~ 第94章 みんなの期待 ~ <僕の料理人の道>
朝9時、10分前。
そこには、すでに、
コンクールへ出発する準備をしているシルヴァンがいました。
今日が、出発の日です。
少し、緊張している様子でした。
約1時間後...10時を過ぎたころ、
彼は、荷物を全部、白いバンの車に詰め込み、
みんなに見送られて出発していきました。
みんなの期待を背負って。
今にも雨が降り出しそうな、どんより曇った空の下、
彼の乗った白いバンは、軽快に走り出し、
白いコックコートをきた仲間達はみんな、
手を振りながら思っていました。
“彼ならきっと優勝できる”
僕も、そう願いました。
このときばかりは、
“仲間を応援しよう”
そう思ったのです。
3日後、彼は戻ってきました。
いつも以上に険しい顔をして。
結果は...、
どうやら、3位だったらしいです。
彼はひどく重い表情でした。
もともと、明るい表情なんてあまりみせず、
いつも難しい顔をしていたのですが、
今回は、落ち込んでいるのが一目でわかりました。
それでも、「3位なんてすごいじゃないか」と思いましたが、
とてもそんな言葉で励ませそうになかったので、
無意識のうちに、僕は彼に近づこうとしていませんでした。
ポワソニエのセクションのみんなも、気を使ってか、
誰も、あまり声をかけないようにしているようでした。
唯一、調理場を仕切っている、ショレイ氏だけが、
彼の肩に手をかけ、言葉をかけました。
「気にするな、お前はまだ23歳だ。

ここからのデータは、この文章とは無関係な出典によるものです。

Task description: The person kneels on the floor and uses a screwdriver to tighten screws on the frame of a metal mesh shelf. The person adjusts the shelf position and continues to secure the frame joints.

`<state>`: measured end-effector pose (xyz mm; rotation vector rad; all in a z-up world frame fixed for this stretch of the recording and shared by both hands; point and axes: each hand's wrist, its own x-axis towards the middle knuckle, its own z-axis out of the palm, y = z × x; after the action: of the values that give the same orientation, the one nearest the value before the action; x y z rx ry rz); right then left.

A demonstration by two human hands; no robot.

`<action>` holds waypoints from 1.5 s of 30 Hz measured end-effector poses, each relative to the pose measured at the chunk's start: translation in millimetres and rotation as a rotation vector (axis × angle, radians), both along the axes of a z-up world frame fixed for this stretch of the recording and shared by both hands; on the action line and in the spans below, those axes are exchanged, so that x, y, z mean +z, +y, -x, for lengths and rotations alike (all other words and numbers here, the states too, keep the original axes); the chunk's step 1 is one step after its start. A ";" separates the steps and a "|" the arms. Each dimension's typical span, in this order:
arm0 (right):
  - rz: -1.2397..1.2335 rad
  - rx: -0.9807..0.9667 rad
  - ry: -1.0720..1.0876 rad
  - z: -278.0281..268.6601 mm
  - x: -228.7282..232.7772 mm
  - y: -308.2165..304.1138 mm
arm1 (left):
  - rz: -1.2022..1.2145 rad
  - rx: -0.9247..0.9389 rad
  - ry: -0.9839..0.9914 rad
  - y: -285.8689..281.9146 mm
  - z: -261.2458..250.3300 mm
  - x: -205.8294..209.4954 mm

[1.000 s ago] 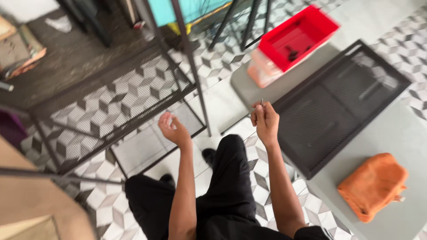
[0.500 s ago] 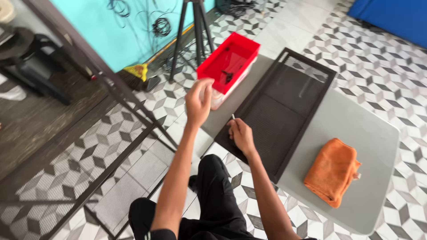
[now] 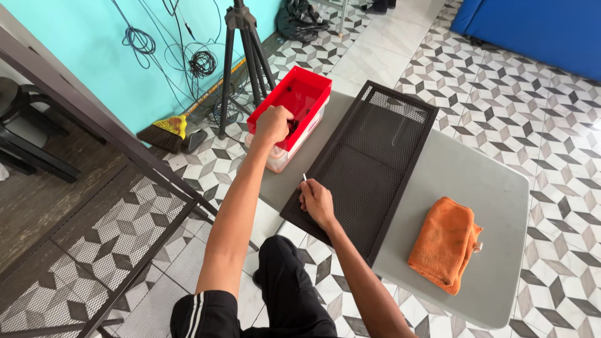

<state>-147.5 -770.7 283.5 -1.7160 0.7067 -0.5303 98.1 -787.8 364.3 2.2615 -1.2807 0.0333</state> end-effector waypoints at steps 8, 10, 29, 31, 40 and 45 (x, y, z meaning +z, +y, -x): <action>0.045 0.015 0.001 2.0 4.9 0.4 | 0.124 0.075 0.090 -8.8 5.3 -8.2; 0.054 0.015 0.010 2.7 4.0 0.1 | 0.135 0.072 0.123 -11.5 4.1 -9.9; -0.091 0.097 -0.114 -3.5 -14.7 -11.1 | 0.927 0.010 -0.080 49.8 43.9 11.2; -0.112 0.116 -0.156 -3.8 -27.0 -13.0 | 1.008 0.033 -0.094 80.3 58.9 12.9; -0.177 0.114 -0.156 -4.3 -15.7 -9.8 | 1.174 0.155 0.234 241.4 92.0 -24.7; -0.365 0.272 -0.342 -14.8 9.9 57.0 | 1.275 0.280 0.380 341.4 109.1 -42.2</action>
<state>-132.6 -713.7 293.5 -1.3092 0.2952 -0.4562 -10.9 -446.3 322.2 1.2032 -0.4450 0.3814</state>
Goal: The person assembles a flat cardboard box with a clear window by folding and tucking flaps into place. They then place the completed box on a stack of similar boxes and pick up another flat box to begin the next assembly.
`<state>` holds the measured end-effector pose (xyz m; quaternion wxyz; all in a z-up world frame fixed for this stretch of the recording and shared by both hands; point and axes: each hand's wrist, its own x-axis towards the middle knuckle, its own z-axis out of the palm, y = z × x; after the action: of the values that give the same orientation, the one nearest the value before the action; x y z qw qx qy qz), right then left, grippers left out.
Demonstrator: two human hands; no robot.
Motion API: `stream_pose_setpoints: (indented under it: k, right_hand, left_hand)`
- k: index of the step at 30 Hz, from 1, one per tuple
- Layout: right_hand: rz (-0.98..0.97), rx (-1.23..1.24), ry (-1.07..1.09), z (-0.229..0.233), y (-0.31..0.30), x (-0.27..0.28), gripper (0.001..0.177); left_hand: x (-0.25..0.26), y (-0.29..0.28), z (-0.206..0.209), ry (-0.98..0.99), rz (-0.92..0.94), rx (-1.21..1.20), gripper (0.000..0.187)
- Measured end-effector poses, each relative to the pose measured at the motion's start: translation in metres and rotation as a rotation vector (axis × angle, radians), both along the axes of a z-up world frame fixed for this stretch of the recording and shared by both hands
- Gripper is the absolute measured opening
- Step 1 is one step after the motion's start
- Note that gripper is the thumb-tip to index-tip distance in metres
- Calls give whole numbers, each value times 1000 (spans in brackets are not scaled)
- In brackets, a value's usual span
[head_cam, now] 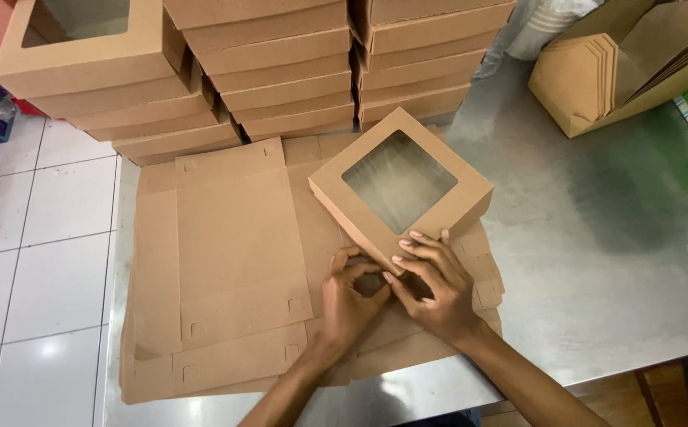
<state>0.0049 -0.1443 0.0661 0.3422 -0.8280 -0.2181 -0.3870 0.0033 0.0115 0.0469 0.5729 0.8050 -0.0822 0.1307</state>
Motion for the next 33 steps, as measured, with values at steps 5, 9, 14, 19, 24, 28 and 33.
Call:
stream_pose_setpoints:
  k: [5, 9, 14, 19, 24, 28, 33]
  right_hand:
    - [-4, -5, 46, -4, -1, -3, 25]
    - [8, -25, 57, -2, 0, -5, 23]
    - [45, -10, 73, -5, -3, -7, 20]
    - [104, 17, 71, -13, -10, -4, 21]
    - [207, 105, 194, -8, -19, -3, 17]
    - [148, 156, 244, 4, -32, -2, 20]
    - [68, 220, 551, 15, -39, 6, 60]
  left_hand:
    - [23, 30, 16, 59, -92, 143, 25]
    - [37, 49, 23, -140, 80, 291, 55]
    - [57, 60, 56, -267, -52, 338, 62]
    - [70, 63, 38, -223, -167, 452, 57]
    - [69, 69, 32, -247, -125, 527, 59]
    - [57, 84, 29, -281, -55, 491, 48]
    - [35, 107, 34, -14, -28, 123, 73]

次もある。」
「もちろん、分かってます。ありがとうございます。」
彼は無愛想に、そう答えました。
彼はそれだけショックを受け、落ち込んでいても、
オーダーが入り始めると、その仕事ぶりには寸分の狂いもなく、
いつも以上に険しい表情で、オーダーをこなしています。
遠くから、僕は、そんな暗く険しい表情で、
何かにとりつかれたようにオーダーをこなす彼の姿を見て、
“プロだな”と感心しました。
最後のお客様に料理を出し終えて、
帰り支度を始めると、
彼は、僕のほうに向かってきました。
“わぁ、どうしよう、なんて声かければいいんだ”
と、内心、ちょっと焦りました。
とうとう、何も思い浮かばず、彼は僕の目の前まで来てしまいました。
2m近くある大男です。かなり威圧感があります。
僕は思わず、
「おめでとう。3番目なんてすごいね。」
と、僕は彼を見上げるようにして言いました。
僕は、本当にそう思っていたのです。
彼は、優勝できなかったことで落ち込んでいるのに、
僕は、全く空気の読めてない言葉を言ってしまったと、
次の瞬間、後悔しました。
彼は、僕の言葉に苦笑しながら、
「ジャポンでは、みんなから優勝できるって期待されてたやつが、
優勝しなくても、おめでとうって言うのか。」
と、僕の目をにらみながら言いました。
「えっ、3位になったんだろ、すごいじゃないか。
フランスで3番目なんだろ。
僕なんか、コンクールに出たことないけど、
多分、日本で100番より、1000番よりも、もっとずっと下だよ。
でも、こうやって、フランスの一流レストランで、
修行しているなんて、すごいなぁと思ってるよ。
フランスで3番目なんて、とんでもなくすごいよ。」
全然、励ましにもなっていませんが、
焦った挙句、思ったことをそのまま言いました。
彼は、クスッと笑って、
「トモの砥いでくれた包丁、よく切れたよ。ありがとう。」
そう言って、調理場を出ていきました。
外はもう真っ暗です。
外灯がぼんやり、辺りを照らしているせいか、
彼も、ぼんやり光っているように見えました。
僕は、彼のことが好きではありませんでしたが、
心の奥では、彼のプロ意識を認めていました。
ぼんやり輝いている彼の後姿を眺めながら、
ほんのちょっぴり、彼のことが分かったような気がしました。
つづく
*この記事は、僕の修行時代のことを書いています。